* [Given material]
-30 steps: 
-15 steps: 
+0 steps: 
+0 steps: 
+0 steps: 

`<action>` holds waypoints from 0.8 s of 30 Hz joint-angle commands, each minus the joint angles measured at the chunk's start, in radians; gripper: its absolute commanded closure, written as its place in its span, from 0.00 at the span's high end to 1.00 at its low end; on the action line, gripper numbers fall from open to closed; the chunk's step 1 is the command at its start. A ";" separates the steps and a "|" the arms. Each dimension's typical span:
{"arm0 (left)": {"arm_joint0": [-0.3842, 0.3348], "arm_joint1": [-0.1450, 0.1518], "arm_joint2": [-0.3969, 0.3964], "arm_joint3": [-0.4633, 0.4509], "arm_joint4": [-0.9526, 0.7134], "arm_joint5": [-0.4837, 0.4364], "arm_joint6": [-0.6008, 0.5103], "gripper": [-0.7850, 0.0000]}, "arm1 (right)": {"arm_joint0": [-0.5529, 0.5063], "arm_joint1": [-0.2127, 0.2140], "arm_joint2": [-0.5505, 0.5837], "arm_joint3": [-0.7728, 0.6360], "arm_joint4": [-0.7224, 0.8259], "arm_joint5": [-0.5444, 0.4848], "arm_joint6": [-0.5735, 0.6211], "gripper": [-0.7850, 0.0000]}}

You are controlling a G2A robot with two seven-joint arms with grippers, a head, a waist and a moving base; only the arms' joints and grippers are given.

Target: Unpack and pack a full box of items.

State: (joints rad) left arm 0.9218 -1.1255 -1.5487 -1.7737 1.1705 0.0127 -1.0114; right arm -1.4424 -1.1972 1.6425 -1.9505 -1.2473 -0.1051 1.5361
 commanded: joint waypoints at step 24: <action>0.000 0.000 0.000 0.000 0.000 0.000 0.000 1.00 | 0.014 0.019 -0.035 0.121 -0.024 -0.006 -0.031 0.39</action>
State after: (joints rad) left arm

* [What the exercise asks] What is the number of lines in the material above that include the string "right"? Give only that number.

* [Answer to this task] 2